Fig 2. Comparison between IL-33 and IL-1β, and the effects of soluble ST2.

(A) IL-8 mRNA expression in HUVECs after treatment with the indicated concentrations of IL-33 (closed circles) and IL-1β (open circles) for 4 hrs (n = 3), as evaluated by real time RT-PCR. Data represent IL-8 mRNA after normalization to GAPDH mRNA and relative to conditioned medium (CM). *P <0.05 vs. CM, †P <0.05 vs. IL-33 at respective concentrations. (B) IL-8 concentration in the supernatant after treatment with the indicated concentrations of IL-33 and IL-1βfor 24 hrs (n = 3), as analyzed by ELISA. Data represent IL-8 protein secretion per 10⁵ cells. *P <0.05 vs. CM, †P <0.05 vs. IL-33 at respective concentrations. (C) HUVECs were seeded at different densities (subconfluent: confluent = 1:3), cultured, and treated with IL-33 (10⁻⁹ mol/L) and IL-1β (10⁻¹¹ mol/L) for 24 hrs (n = 3).
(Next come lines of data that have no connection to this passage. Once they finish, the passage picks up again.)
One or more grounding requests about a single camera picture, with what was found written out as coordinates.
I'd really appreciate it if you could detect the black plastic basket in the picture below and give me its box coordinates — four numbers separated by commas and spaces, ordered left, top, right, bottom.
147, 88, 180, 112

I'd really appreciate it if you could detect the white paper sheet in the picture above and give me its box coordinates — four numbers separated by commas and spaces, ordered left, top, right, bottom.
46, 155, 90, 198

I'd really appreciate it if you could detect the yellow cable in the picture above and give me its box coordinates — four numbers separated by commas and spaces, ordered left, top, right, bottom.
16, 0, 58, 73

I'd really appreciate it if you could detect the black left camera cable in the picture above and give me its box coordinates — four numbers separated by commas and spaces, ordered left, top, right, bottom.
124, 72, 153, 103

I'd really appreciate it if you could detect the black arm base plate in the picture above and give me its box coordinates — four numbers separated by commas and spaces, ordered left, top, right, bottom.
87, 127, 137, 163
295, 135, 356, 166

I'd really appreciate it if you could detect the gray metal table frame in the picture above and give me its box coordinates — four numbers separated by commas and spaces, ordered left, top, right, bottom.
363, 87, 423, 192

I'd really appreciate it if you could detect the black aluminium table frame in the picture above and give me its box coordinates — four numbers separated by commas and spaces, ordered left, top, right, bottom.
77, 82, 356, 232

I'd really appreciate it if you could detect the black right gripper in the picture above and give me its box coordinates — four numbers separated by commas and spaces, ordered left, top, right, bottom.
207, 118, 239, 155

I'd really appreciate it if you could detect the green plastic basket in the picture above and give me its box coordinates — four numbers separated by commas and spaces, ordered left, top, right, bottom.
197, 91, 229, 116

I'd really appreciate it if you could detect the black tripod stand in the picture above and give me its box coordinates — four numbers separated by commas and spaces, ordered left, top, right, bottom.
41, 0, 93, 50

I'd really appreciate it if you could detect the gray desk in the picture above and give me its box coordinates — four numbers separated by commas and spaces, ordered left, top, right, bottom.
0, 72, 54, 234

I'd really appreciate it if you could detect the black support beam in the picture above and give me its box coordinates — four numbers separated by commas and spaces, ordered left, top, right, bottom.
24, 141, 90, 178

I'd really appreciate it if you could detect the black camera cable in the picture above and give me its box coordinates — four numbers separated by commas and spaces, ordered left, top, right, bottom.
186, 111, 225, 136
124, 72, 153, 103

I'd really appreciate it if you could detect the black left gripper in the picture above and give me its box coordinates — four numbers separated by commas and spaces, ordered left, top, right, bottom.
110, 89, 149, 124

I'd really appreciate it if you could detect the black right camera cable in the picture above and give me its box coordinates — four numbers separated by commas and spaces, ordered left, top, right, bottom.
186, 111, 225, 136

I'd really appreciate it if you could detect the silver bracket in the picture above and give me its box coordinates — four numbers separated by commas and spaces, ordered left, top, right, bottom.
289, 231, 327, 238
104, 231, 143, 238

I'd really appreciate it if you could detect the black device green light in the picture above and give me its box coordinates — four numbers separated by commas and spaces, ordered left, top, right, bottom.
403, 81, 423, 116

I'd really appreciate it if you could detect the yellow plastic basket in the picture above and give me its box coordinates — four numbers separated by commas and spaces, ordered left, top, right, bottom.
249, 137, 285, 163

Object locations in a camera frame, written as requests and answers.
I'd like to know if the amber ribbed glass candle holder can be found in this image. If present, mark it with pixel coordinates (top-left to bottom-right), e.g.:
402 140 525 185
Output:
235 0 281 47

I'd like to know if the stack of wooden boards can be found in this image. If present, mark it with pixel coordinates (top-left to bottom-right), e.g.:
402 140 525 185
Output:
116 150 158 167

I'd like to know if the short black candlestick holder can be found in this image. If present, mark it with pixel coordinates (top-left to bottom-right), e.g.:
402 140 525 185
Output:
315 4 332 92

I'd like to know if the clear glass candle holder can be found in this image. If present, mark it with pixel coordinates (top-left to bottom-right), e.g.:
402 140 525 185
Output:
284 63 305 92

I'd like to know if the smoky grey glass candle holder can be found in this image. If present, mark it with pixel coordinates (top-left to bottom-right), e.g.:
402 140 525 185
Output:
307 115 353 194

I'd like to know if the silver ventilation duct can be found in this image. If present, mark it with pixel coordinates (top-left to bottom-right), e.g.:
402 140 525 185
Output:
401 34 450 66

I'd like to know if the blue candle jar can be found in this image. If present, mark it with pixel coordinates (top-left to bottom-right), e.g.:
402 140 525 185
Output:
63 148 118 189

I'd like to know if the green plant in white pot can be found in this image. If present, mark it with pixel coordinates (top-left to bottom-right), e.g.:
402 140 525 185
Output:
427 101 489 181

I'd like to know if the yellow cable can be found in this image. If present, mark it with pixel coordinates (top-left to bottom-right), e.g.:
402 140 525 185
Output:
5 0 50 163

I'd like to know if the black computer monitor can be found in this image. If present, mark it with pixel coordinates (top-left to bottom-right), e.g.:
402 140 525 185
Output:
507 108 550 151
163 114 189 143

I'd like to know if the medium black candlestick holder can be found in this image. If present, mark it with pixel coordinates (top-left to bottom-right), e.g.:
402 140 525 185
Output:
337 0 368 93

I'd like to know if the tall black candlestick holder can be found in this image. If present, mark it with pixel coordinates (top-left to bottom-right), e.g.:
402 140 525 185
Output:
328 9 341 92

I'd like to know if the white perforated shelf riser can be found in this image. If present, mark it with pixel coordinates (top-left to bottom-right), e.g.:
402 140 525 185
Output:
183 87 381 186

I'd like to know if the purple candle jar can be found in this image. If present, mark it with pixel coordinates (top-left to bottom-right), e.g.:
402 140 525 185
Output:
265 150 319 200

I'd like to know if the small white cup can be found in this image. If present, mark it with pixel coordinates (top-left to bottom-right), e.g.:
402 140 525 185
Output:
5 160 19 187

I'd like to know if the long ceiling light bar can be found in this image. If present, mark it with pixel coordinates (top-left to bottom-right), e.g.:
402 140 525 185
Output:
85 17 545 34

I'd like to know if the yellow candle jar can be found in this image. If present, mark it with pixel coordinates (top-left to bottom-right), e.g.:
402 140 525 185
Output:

IL-8 concentration per 10⁵ cells was measured by ELISA. *P <0.05 between confluent and subconfluent. (D) HUVECs were pre-incubated with soluble ST2 (sST2, 10⁻⁷ mol/L) for 2 hrs, followed by additional incubation with IL-33 (10⁻⁹ mol/L) or IL-1β (10⁻¹¹ mol/L) for 24 hrs. IL-8 concentration per 10⁵ cells was measured by ELISA. *P <0.05 vs. untreated control, †P <0.05 vs. IL-33.